• [Problem]
Pictures are to be left out, and only the lines below starting at the one with "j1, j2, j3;" and ending at the one with "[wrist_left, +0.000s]" are to be reproduced, each exactly, both ends included.

BEGIN Raw data

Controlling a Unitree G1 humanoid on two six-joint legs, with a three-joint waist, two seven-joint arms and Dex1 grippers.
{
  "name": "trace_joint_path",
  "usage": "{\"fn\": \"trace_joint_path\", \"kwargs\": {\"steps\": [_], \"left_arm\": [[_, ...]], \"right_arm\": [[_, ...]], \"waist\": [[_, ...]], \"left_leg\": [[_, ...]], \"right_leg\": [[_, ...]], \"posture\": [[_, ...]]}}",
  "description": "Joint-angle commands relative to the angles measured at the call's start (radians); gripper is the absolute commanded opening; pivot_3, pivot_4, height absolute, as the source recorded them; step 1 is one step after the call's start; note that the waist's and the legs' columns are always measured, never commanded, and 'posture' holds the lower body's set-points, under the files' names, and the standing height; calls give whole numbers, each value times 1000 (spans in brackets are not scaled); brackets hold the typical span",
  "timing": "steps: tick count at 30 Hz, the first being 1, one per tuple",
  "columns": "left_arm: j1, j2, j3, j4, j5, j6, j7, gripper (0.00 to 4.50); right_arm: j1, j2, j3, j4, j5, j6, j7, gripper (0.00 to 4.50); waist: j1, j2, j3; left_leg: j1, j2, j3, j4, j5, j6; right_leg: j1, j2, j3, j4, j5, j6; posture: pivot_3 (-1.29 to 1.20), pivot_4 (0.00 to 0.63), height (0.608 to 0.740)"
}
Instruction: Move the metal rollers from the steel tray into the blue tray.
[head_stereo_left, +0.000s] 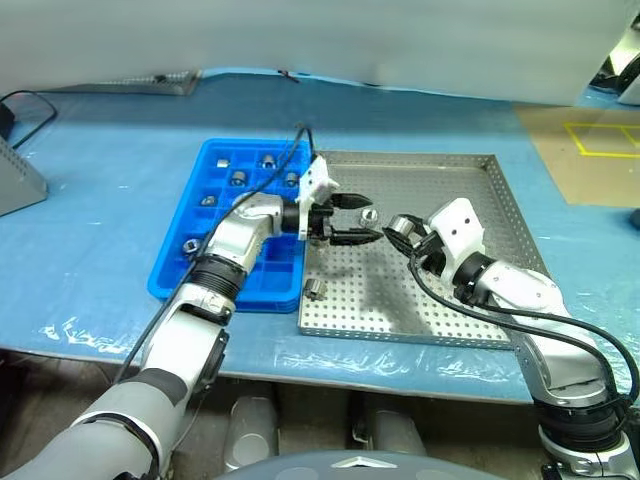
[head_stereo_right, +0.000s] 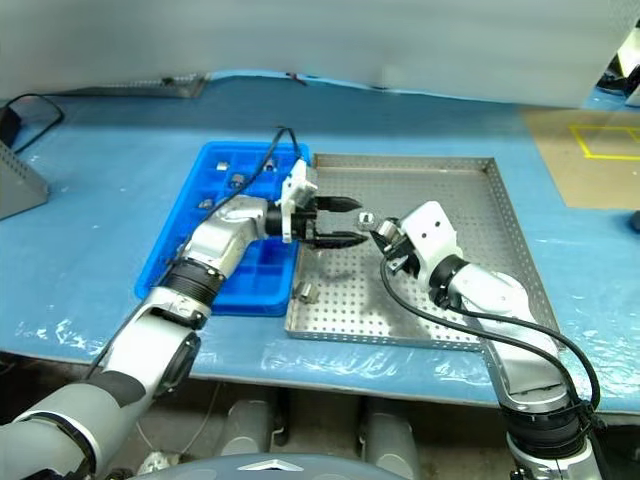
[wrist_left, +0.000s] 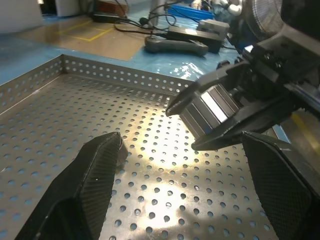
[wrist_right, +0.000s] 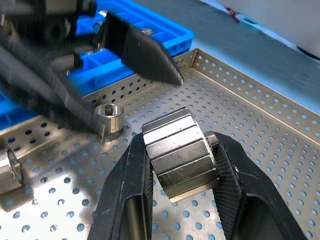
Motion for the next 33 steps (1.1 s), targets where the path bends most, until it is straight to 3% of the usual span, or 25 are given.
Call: {"fn": "trace_joint_path", "kwargs": {"steps": [1,6,10,14,20,33], "left_arm": [[-37,-8,10,45,8,-88,-46,4065],[-73,-27,52,58,-48,53,-68,4065],[-101,-40,133,-34,-223,440,-75,4065],[-45,-9,65,-143,-206,501,-136,4065],[-30,5,16,-140,-157,537,-128,4065],[-59,-74,90,-72,-185,569,-26,4065]], "right_arm": [[-34,6,-38,-76,55,33,-8,1217],[2,-171,129,-34,-166,-106,7,1217],[21,-181,146,-10,-186,-149,9,1217],[7,-205,167,23,-250,-210,13,1217],[-34,-217,186,45,-334,-279,13,1217],[-60,-222,201,70,-456,-404,58,1217]], "waist": [[-1,0,0],[4,0,0],[5,0,0],[3,0,0],[3,0,0],[2,0,0]], "left_leg": [[0,0,0,0,0,1],[0,-1,0,0,0,1],[0,-1,0,0,-1,1],[0,-1,1,0,-2,4],[1,-1,1,1,-2,4],[0,0,1,2,-3,7]], "right_leg": [[0,0,0,0,0,0],[1,-1,0,0,3,-5],[2,-1,0,-1,3,-5],[1,-1,0,-1,3,-6],[2,-1,0,0,3,-5],[2,-1,0,-1,3,-6]], "posture": [[-114,150,740],[-114,150,740],[-105,150,740],[-96,150,740],[-92,150,740],[-101,150,740]]}}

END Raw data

• [Task output]
  "columns": "left_arm: j1, j2, j3, j4, j5, j6, j7, gripper (0.00 to 4.50); right_arm: j1, j2, j3, j4, j5, j6, j7, gripper (0.00 to 4.50); waist: j1, j2, j3; left_leg: j1, j2, j3, j4, j5, j6; right_leg: j1, j2, j3, j4, j5, j6; posture: pivot_3 (-1.29 to 1.20), pivot_4 (0.00 to 0.63), height (0.608 to 0.740)"
}
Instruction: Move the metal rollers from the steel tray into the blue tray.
[head_stereo_left, +0.000s] 
[head_stereo_right, +0.000s] 
[wrist_left, +0.000s] 

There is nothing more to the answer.